## WHAT IS BEING ASKED:
Check each line of the data below for the word "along", then extract the ones that have it.

## DATASET EXTRACT:

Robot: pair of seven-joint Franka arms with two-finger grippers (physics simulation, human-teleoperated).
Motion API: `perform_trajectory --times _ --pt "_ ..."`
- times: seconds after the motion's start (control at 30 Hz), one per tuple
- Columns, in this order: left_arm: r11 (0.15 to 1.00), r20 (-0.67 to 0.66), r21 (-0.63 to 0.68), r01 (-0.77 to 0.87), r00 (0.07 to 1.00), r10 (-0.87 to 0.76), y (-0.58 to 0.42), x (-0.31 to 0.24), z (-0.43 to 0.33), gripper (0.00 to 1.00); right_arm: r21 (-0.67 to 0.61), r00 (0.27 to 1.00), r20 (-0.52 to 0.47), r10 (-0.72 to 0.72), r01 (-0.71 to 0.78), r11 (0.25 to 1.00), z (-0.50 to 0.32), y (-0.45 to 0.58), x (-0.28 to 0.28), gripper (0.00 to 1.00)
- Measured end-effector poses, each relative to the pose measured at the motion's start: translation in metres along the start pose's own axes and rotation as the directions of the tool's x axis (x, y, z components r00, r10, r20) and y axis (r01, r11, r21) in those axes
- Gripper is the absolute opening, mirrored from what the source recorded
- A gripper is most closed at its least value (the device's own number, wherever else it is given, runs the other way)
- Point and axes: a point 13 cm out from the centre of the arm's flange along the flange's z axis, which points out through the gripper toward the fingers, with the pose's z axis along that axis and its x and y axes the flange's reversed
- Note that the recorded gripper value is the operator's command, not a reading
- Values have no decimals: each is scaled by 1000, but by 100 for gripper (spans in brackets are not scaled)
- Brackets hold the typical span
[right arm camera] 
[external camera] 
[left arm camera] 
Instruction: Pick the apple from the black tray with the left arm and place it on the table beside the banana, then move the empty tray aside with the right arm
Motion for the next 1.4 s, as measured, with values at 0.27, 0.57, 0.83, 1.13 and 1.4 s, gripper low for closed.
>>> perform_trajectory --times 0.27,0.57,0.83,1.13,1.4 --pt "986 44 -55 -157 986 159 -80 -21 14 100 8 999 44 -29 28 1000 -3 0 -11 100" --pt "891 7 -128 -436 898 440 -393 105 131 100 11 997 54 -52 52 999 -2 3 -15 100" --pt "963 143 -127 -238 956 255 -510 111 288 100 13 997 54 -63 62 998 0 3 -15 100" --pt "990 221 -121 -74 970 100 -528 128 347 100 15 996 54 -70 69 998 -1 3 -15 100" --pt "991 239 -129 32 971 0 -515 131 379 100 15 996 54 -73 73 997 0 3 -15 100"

## EXERCISE OUTPUT:
- Measured end-effector poses, each relative to the pose measured at the motion's start: translation in metres along the start pose's own axes and rotation as the directions of the tool's x axis (x, y, z components r00, r10, r20) and y axis (r01, r11, r21) in those axes
- Point and axes: a point 13 cm out from the centre of the arm's flange along the flange's z axis, which points out through the gripper toward the fingers, with the pose's z axis along that axis and its x and y axes the flange's reversed

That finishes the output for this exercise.